§ **What the exercise asks**:
Below is a block of records: output all of them exactly and leave out the pictures.

*** Opening Supplied entries ***

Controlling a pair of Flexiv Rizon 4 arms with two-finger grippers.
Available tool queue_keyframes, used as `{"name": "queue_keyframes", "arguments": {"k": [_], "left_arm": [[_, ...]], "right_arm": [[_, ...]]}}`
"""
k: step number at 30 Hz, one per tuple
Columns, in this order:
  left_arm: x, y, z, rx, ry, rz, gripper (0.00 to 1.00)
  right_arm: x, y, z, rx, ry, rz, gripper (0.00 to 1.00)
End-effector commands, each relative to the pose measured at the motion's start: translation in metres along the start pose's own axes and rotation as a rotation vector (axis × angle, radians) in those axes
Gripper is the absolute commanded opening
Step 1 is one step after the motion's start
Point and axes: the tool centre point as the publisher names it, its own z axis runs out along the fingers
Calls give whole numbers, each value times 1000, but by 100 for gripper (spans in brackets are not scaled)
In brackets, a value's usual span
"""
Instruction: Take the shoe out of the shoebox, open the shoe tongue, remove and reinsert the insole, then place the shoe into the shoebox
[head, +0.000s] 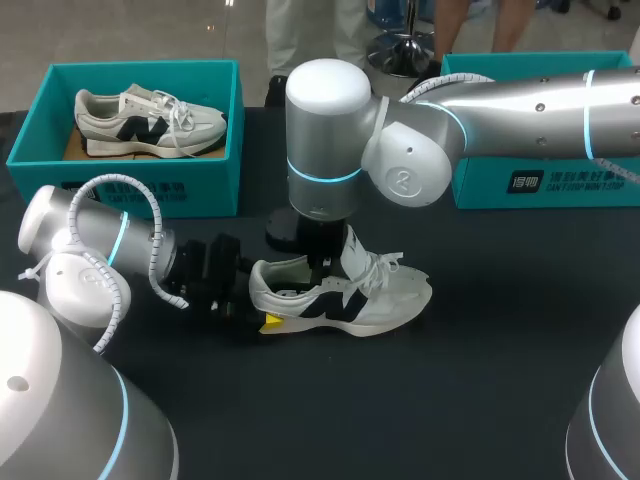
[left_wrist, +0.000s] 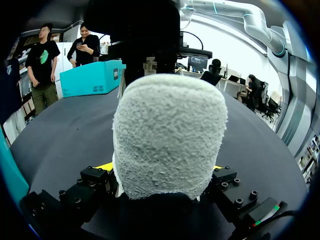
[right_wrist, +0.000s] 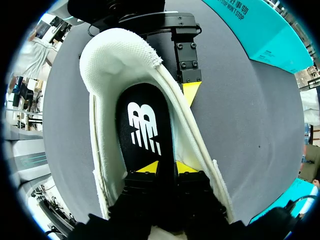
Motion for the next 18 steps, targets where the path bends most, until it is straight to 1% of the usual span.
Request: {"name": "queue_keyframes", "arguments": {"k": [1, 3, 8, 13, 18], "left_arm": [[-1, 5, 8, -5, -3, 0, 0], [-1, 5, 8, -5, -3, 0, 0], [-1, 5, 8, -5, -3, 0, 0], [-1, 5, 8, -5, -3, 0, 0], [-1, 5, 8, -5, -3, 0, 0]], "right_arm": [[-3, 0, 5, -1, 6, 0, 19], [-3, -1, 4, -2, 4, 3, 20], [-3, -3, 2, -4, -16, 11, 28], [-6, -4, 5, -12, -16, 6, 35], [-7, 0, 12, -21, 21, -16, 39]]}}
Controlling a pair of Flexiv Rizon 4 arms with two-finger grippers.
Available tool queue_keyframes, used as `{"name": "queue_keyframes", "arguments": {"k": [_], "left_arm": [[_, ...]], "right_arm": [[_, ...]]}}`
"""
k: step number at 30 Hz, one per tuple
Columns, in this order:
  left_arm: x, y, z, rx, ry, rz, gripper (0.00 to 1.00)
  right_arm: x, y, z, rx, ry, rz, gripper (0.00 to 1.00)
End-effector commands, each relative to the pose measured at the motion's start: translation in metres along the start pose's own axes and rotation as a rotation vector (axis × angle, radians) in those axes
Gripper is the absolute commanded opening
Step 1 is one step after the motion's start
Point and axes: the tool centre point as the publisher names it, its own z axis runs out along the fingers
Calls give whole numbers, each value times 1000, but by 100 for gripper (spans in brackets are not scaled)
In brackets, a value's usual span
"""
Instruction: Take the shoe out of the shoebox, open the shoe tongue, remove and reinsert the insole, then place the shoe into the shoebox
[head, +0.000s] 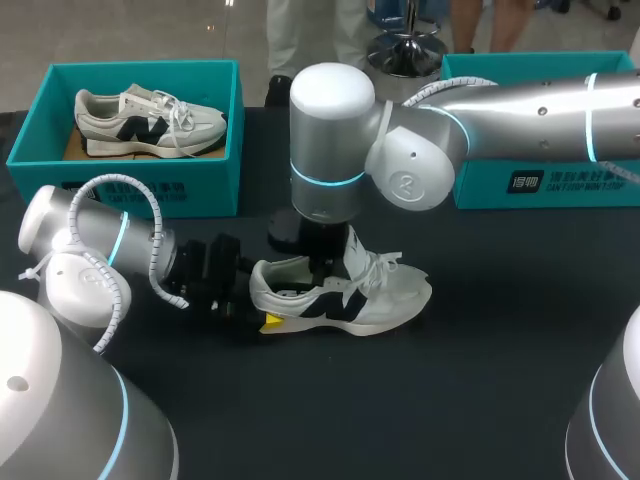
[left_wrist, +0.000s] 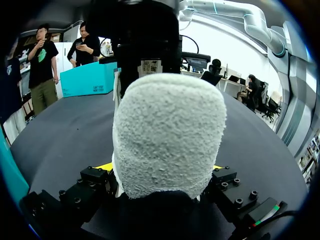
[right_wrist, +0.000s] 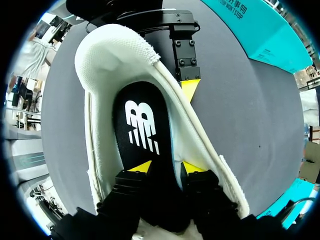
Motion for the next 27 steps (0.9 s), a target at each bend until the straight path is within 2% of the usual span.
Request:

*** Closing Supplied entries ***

§ **Response area**:
Controlling a pair of Flexiv Rizon 4 arms with two-finger grippers.
Available tool queue_keyframes, used as `{"name": "queue_keyframes", "arguments": {"k": [_], "left_arm": [[_, ...]], "right_arm": [[_, ...]]}}`
"""
k: step number at 30 Hz, one per tuple
Columns, in this order:
  left_arm: x, y, z, rx, ry, rz, gripper (0.00 to 1.00)
  right_arm: x, y, z, rx, ry, rz, gripper (0.00 to 1.00)
End-effector commands, each relative to the pose measured at the motion's start: translation in metres along the start pose's own axes and rotation as a rotation vector (axis × angle, radians) in those axes
Gripper is the absolute commanded opening
Step 1 is one step after the motion's start
Point and axes: the tool centre point as the publisher names it, its own z axis runs out along the fingers
Calls give whole numbers, each value times 1000, but by 100 for gripper (spans in brackets are not scaled)
In brackets, a value's usual span
"""
Instruction: Take the shoe out of the shoebox, open the shoe tongue, remove and reinsert the insole, then place the shoe into the shoebox
[head, +0.000s] 
[left_wrist, +0.000s] 
[right_wrist, +0.000s] 
Motion for the next 18 steps, targets where the path bends most, until it is straight to 1% of the usual span.
Request: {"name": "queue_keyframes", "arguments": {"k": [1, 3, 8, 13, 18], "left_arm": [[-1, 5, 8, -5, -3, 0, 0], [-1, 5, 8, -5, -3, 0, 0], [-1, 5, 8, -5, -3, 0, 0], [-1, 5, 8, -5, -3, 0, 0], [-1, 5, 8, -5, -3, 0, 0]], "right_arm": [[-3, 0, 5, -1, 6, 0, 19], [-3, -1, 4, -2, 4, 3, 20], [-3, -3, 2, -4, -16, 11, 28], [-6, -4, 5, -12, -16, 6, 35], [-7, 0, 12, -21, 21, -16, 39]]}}
Controlling a pair of Flexiv Rizon 4 arms with two-finger grippers.
Available tool queue_keyframes, used as `{"name": "queue_keyframes", "arguments": {"k": [_], "left_arm": [[_, ...]], "right_arm": [[_, ...]]}}`
"""
k: step number at 30 Hz, one per tuple
Columns, in this order:
  left_arm: x, y, z, rx, ry, rz, gripper (0.00 to 1.00)
  right_arm: x, y, z, rx, ry, rz, gripper (0.00 to 1.00)
End-effector commands, each relative to the pose measured at the motion's start: translation in metres along the start pose's own axes and rotation as a rotation vector (axis × angle, radians) in those axes
Gripper is the absolute commanded opening
Step 1 is one step after the motion's start
Point and axes: the tool centre point as the publisher names it, its own z axis runs out along the fingers
Calls give whole numbers, each value times 1000, but by 100 for gripper (spans in brackets are not scaled)
In brackets, a value's usual span
"""
Instruction: Take the shoe out of the shoebox, open the shoe tongue, remove and reinsert the insole, then place the shoe into the shoebox
[head, +0.000s] 
[left_wrist, +0.000s] 
[right_wrist, +0.000s] 
Motion for the next 27 steps (0.9 s), a target at each bend until the straight path is within 2% of the usual span.
Request:

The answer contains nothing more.